Which brings me to my new workshop question.

Would Bollywood make Project Hail Mary?

It is a funny question. It is meant to be. But funny questions do the most useful work, because they lower the guard for a breakthrough.

I will not give anything away here, but when I was reading the book, I was surprised by the final decision that Ryland Grace makes in the end. And it filled me with joy!

If you grew up in a storytelling tradition that understands the collective as the natural unit of meaning, would the twist in Project Hail Mary feel the same? Or would it feel like the story is finally becoming what it is supposed to be? Was I surprised by the ending because of my cultural story bias? Or was it something else? I would love you, the reader, to weigh in on this. Contact me here or comment on this post.

The Hail Mary mission itself is a collective act on a planetary scale. Every nation, every institution, every scientific discipline is contributing to a single mission because the alternative is extinction. No competition. No flag-planting. The solution Ryland and Rocky find has to work for both home planets.
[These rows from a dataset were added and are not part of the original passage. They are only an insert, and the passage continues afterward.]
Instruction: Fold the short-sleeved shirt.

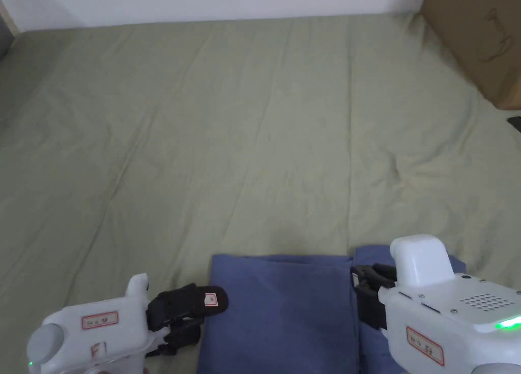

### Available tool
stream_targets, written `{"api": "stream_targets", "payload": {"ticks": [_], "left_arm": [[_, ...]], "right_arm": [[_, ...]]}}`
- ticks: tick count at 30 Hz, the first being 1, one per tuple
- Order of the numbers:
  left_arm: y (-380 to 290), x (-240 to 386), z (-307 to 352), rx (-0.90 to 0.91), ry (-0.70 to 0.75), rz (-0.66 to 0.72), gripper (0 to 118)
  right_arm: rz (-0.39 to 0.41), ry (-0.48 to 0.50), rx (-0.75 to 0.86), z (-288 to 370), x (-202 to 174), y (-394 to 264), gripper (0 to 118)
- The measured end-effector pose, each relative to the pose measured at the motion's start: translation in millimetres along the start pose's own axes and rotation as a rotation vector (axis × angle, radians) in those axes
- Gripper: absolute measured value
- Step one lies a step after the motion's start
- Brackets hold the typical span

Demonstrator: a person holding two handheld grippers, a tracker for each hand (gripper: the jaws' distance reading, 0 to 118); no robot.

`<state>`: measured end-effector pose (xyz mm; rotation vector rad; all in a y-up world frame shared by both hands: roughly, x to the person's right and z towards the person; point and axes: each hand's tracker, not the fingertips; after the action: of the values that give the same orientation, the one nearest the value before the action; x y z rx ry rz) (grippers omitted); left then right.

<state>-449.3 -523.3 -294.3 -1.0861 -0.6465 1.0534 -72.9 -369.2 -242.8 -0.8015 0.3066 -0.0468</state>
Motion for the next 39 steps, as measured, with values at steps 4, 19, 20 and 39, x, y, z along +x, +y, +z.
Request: {"api": "stream_targets", "payload": {"ticks": [4, 19, 20, 39], "left_arm": [[8, 5, -27, -0.067, 0.026, -0.014, 29], [17, 2, 30, 0.006, 0.188, 0.017, 10], [17, 0, 42, 0.031, 0.214, 0.025, 10], [-6, 121, 91, 0.276, 0.546, 0.015, 10]], "right_arm": [[0.001, 0.027, 0.005, 2, -5, 7, 0], [0.019, -0.008, 0.074, 8, -9, 9, 0], [0.015, -0.005, 0.072, 8, -8, 9, 0], [-0.059, 0.020, 0.092, 16, 20, -2, 0]]}}
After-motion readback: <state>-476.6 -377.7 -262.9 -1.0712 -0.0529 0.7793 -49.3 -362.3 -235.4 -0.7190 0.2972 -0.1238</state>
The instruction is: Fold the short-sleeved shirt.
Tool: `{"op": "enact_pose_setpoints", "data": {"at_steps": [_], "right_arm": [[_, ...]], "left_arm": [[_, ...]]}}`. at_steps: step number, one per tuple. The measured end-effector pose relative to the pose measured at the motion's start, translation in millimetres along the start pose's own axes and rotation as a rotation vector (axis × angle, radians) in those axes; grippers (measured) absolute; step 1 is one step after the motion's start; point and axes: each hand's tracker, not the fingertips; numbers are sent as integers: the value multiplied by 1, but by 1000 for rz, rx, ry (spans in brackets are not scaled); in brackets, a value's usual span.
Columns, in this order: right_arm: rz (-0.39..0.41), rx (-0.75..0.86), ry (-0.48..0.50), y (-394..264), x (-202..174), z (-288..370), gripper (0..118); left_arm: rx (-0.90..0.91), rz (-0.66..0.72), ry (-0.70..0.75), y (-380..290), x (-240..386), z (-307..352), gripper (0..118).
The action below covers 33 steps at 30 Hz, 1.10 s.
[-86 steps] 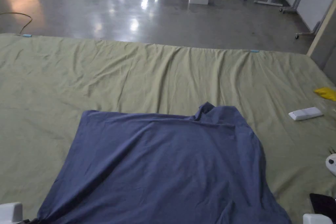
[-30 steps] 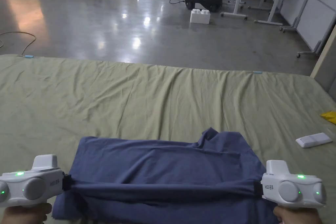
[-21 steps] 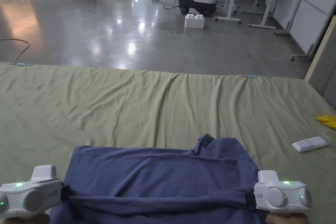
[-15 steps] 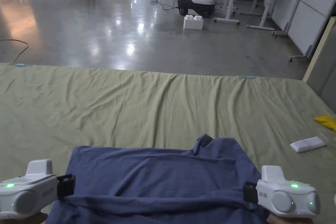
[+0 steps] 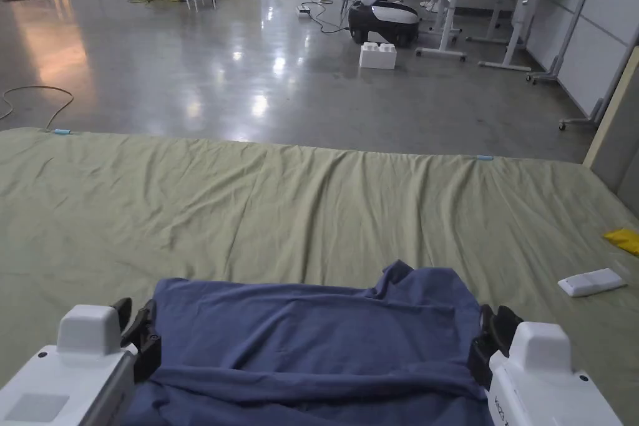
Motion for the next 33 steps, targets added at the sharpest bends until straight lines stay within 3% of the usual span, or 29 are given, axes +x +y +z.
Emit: {"op": "enact_pose_setpoints", "data": {"at_steps": [3, 7, 11, 21, 23, 24, 25, 26, 33], "right_arm": [[-50, 40, 5, 3, -3, 16, 3], [-54, 77, -12, 8, -7, 31, 1], [-30, 111, -21, 9, -8, 38, 1], [-39, 64, -12, 4, 2, 35, 1], [-30, 54, -12, 3, 3, 33, 1], [-29, 47, -13, 1, 4, 31, 1], [-29, 40, -12, 0, 3, 32, 1], [-29, 32, -11, -1, 4, 31, 1], [-24, -28, -19, -13, 9, 29, 1]], "left_arm": [[41, -14, 4, -2, 8, 20, 7], [83, -68, 15, -4, 17, 40, 7], [47, -37, 19, -10, 9, 40, 7], [-437, 106, 51, -59, -53, -53, 8], [-527, 95, 41, -64, -59, -75, 25], [-572, 98, 36, -68, -62, -90, 42], [-613, 106, 21, -70, -64, -100, 66], [-652, 112, 7, -74, -65, -109, 76], [-877, 46, 75, -113, -56, -152, 79]]}}
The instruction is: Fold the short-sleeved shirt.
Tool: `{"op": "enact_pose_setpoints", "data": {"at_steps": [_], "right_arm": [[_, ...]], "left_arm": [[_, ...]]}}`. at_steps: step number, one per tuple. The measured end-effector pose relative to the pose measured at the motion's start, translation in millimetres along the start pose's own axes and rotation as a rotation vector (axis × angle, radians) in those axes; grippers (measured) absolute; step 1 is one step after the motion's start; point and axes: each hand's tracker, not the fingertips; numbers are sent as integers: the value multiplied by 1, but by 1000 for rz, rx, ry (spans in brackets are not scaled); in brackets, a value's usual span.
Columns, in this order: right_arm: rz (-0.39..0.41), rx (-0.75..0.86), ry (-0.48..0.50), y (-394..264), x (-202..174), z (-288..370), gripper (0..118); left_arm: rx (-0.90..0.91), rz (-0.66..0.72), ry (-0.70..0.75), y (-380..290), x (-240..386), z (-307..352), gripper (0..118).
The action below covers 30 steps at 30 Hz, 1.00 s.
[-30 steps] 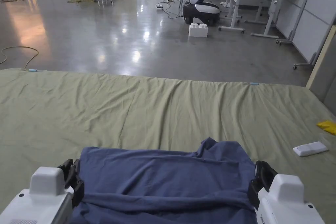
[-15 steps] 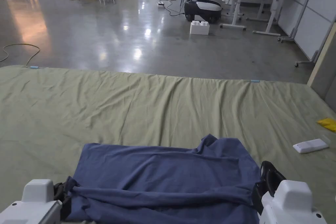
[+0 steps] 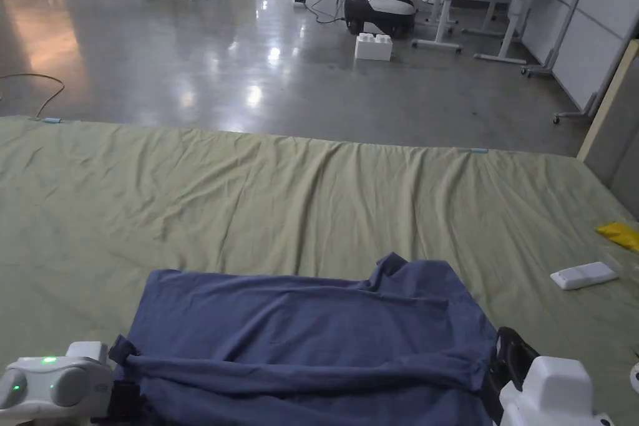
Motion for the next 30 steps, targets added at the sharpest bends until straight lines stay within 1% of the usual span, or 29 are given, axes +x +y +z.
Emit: {"op": "enact_pose_setpoints", "data": {"at_steps": [1, 3, 5, 6, 8, 9, 10, 11, 12, 13, 15, 16, 17, 18, 19, 20, 21, 23, 24, 25, 26, 27, 30], "right_arm": [[0, -11, -2, -2, 2, 0, 1], [3, -33, -8, -7, 5, -1, 1], [3, -55, -13, -12, 8, -4, 1], [0, -68, -13, -15, 10, -6, 1], [-12, -96, -10, -20, 13, -10, 1], [-16, -108, -10, -23, 15, -12, 1], [-22, -122, -9, -26, 17, -15, 1], [-34, -131, -11, -28, 21, -17, 1], [-39, -144, -18, -31, 24, -21, 1], [-44, -156, -28, -32, 30, -25, 1], [-55, -176, -50, -37, 41, -33, 3], [-57, -207, -61, -40, 48, -40, 9], [-55, -264, -72, -44, 54, -47, 23], [-32, -321, -58, -47, 60, -58, 42], [-41, -412, -17, -53, 66, -69, 58], [-20, -459, 5, -59, 72, -79, 62], [-15, -518, 30, -66, 77, -89, 62], [36, -626, 50, -80, 79, -106, 64], [43, -626, 49, -89, 80, -112, 66], [54, -648, 52, -98, 80, -120, 72], [57, -689, 63, -103, 80, -126, 76], [45, -726, 73, -110, 79, -135, 77], [-1, -804, 94, -132, 75, -154, 77]], "left_arm": [[-25, -2, 5, -8, -2, 1, 80], [74, 30, 5, -9, 5, 8, 78], [75, 16, 14, -15, 8, 10, 71], [79, 16, -7, -18, 10, 10, 68], [85, 6, -20, -21, 12, 12, 54], [81, 8, -31, -19, 9, 14, 54], [64, 8, -38, -17, 9, 16, 51], [59, 8, -46, -15, 9, 19, 40], [54, -3, -65, -14, 10, 21, 25], [59, -7, -115, -13, 6, 22, 11], [64, -3, -112, -18, 4, 23, 9], [71, -7, -117, -20, 3, 25, 9], [82, -1, -123, -21, 1, 27, 9], [96, 5, -126, -23, 0, 30, 9], [100, 8, -128, -25, -1, 33, 9], [108, 10, -129, -26, -1, 36, 9], [121, 10, -129, -28, -2, 36, 9], [145, 6, -122, -31, -2, 43, 9], [159, 9, -120, -33, -2, 46, 9], [165, 13, -116, -35, -3, 48, 9], [169, 11, -115, -36, -3, 50, 9], [176, 6, -110, -37, -2, 51, 9], [188, -5, -99, -39, -1, 54, 9]]}}
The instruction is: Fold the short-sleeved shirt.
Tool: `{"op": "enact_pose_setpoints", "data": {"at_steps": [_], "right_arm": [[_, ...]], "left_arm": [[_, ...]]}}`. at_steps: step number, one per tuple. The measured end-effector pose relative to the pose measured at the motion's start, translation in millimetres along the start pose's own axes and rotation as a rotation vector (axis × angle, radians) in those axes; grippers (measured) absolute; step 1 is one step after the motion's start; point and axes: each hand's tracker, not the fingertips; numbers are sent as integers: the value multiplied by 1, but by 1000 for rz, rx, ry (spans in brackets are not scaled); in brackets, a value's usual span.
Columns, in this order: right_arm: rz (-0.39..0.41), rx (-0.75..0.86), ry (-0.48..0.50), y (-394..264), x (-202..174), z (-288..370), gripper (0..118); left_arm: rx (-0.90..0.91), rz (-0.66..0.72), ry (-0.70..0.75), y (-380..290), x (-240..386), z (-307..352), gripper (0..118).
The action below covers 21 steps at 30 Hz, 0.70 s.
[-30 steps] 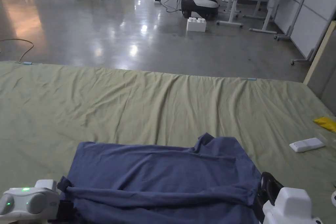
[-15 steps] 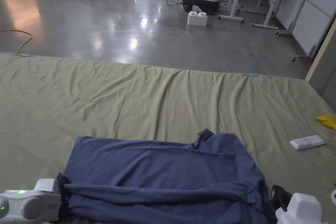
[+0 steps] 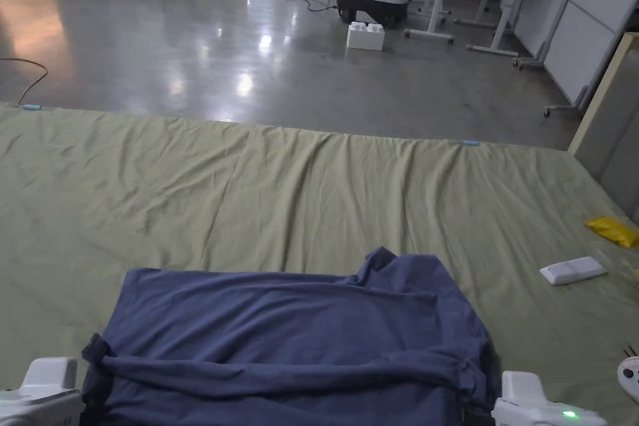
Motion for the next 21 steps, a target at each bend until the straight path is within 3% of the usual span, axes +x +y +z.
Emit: {"op": "enact_pose_setpoints", "data": {"at_steps": [3, 6, 10, 21], "right_arm": [[-17, 1, -10, 0, -7, -4, 72], [21, 3, -22, 3, -14, 6, 11], [147, 8, -48, 4, -24, 13, 9], [143, 109, -61, 44, -24, 93, 7]], "left_arm": [[0, 7, 4, -1, 0, -2, 9], [9, 16, 8, -3, 0, 0, 9], [35, 27, 8, 0, -1, 5, 9], [143, 36, -22, 34, -12, 53, 9]]}}
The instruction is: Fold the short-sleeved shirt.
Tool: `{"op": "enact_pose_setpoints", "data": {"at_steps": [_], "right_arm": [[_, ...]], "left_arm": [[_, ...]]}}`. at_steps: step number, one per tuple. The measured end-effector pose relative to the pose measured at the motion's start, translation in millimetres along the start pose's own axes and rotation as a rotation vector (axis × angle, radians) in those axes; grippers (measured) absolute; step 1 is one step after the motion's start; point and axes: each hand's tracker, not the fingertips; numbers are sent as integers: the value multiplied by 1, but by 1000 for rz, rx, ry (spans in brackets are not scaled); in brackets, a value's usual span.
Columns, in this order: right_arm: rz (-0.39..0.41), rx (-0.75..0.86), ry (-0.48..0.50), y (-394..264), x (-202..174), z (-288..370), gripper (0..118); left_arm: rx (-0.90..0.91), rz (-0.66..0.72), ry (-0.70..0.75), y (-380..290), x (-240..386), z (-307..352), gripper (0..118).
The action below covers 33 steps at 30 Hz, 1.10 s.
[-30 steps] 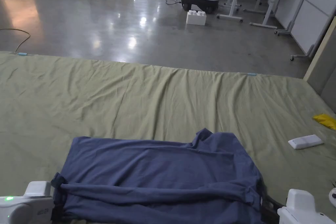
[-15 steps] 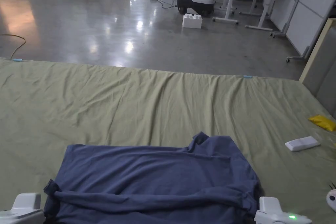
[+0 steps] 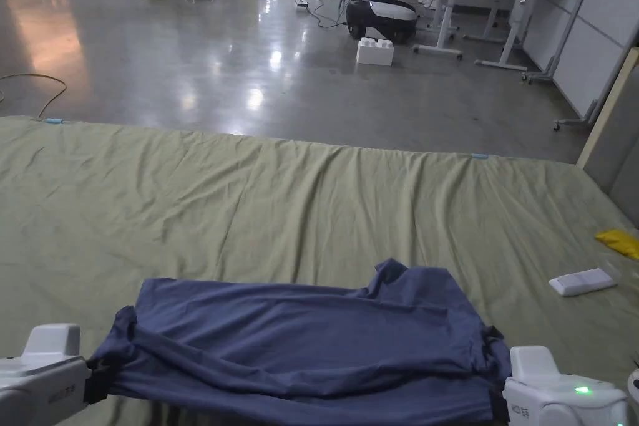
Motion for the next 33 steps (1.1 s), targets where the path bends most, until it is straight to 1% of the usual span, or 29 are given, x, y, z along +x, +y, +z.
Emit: {"op": "enact_pose_setpoints", "data": {"at_steps": [7, 12, 15, 21, 23, 26, 29, 30, 31, 33], "right_arm": [[24, 6, 1, 0, 8, 53, 7], [78, -33, 18, -28, 5, 78, 7], [92, -71, 26, -54, 0, 83, 7], [94, -162, 33, -118, -15, 72, 7], [79, -184, 27, -136, -20, 64, 7], [65, -212, 23, -152, -25, 49, 8], [54, -205, 17, -162, -27, 37, 8], [52, -201, 18, -163, -28, 35, 10], [51, -197, 12, -163, -30, 36, 19], [63, -199, -28, -156, -30, 42, 50]], "left_arm": [[19, 19, -21, 7, -11, 36, 9], [-11, 16, -24, -24, -21, 61, 9], [-49, 15, -17, -53, -25, 72, 9], [-146, 30, 19, -118, -32, 71, 9], [-196, 34, 38, -135, -32, 62, 9], [-240, 6, 61, -150, -28, 48, 9], [-254, -7, 72, -156, -24, 36, 9], [-262, -16, 77, -157, -23, 32, 9], [-263, -23, 81, -155, -21, 31, 9], [-260, -39, 85, -150, -19, 34, 10]]}}
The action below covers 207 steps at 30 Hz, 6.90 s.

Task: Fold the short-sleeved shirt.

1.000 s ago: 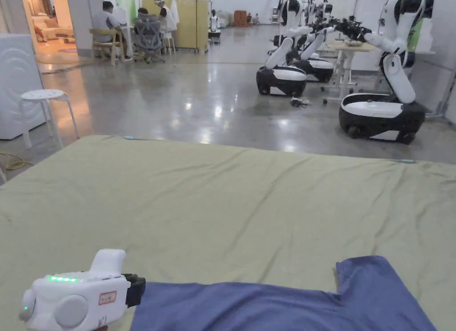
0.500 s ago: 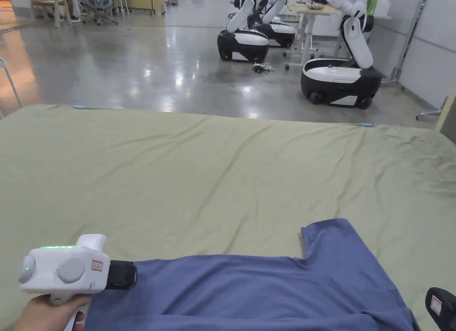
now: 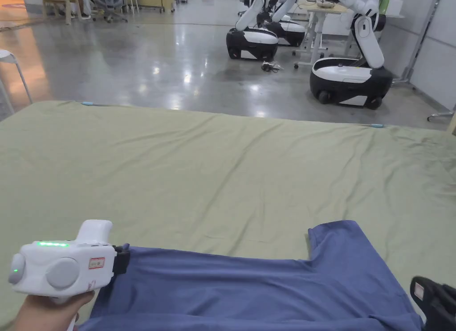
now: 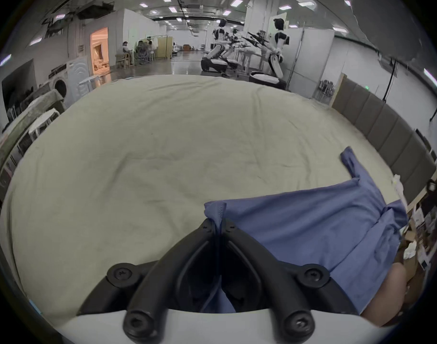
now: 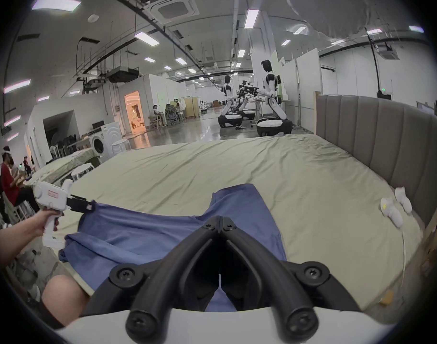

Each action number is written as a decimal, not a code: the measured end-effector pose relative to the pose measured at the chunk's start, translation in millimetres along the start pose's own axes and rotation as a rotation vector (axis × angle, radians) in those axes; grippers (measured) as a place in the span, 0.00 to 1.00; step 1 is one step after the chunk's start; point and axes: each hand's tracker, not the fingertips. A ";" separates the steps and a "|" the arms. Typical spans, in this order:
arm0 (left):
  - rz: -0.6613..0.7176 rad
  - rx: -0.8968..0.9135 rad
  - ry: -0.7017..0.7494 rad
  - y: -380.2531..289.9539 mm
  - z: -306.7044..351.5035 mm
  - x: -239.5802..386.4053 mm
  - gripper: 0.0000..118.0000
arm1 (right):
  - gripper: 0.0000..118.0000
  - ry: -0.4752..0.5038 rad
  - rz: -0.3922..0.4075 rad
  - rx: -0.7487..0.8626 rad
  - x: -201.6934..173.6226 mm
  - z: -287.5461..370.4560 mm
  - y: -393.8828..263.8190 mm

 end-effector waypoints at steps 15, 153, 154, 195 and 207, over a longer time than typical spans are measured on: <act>-0.044 -0.009 0.008 5.4 12.4 -3.5 0.00 | 0.93 -0.016 0.037 -0.516 111.1 -307.2 -5.0; 0.163 -0.319 -0.445 -62.3 28.9 102.0 0.75 | 0.00 0.171 -0.102 0.180 -11.4 151.5 -16.9; 0.193 -0.318 -0.489 -59.6 39.8 97.5 0.89 | 0.00 0.173 -0.102 0.175 -10.7 150.5 -17.0; -0.100 0.127 -0.486 -81.2 169.9 75.0 0.08 | 0.00 0.186 -0.060 0.131 -16.6 146.1 -19.5; 0.322 -0.148 -0.588 -100.8 79.2 -3.2 0.98 | 0.00 0.219 -0.045 0.125 -39.3 134.6 -14.8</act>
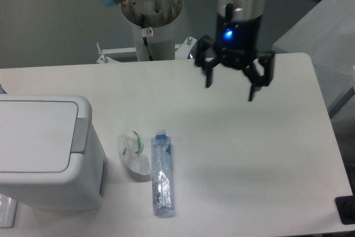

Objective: Open the trash can
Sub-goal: 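Move the open gripper over the table toward the white trash can, then lower the open gripper beside the trash can lid edge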

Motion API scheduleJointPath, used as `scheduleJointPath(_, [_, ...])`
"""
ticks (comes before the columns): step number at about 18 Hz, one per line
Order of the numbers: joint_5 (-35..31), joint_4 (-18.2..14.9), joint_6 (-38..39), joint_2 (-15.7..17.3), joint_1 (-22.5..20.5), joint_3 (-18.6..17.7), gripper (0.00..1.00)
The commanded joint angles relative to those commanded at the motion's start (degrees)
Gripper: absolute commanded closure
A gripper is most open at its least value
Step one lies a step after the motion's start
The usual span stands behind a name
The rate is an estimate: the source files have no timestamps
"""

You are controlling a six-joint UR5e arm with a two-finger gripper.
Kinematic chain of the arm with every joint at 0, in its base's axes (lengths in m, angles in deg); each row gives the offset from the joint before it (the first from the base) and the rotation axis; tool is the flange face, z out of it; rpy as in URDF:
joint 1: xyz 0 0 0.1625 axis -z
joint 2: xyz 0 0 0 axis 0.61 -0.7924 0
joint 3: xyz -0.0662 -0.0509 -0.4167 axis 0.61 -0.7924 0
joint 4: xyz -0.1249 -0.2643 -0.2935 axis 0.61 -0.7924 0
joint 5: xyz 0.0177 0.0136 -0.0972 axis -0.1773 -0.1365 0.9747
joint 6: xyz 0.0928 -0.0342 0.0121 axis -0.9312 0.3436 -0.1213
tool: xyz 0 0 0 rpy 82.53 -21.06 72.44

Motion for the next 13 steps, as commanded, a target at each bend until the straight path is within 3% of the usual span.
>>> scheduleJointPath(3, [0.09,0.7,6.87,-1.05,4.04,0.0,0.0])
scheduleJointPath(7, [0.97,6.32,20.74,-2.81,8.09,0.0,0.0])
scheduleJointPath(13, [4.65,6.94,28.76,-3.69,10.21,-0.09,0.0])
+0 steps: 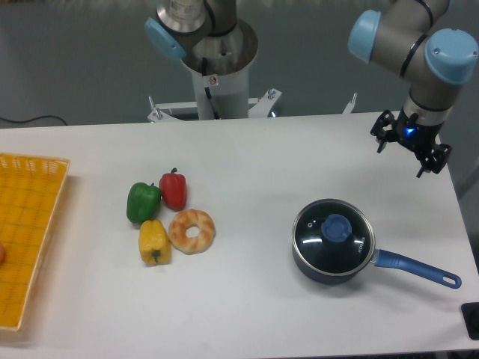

There is no version of winning that only one of them keeps.

We are living through a moment that has many whole-planet problems on the table. Problems that no single country, company, or brilliant individual can crack on their own. The stories we tell about what good problem-solving looks like have met their moment. They quietly shape who we believe the solver is supposed to be.

The Hero’s Journey tells us to wait for the right person to lead us. Bollywood tells us the story was always going to need more than one person to find a resolution.

When you are designing your next innovation process, strategy session, or team off-site, ask yourself which film you want to be cast in.

The Martian?

Or have you figured out that this particular problem needs a Rocky?

What narrative will work for the problems you are trying to solve?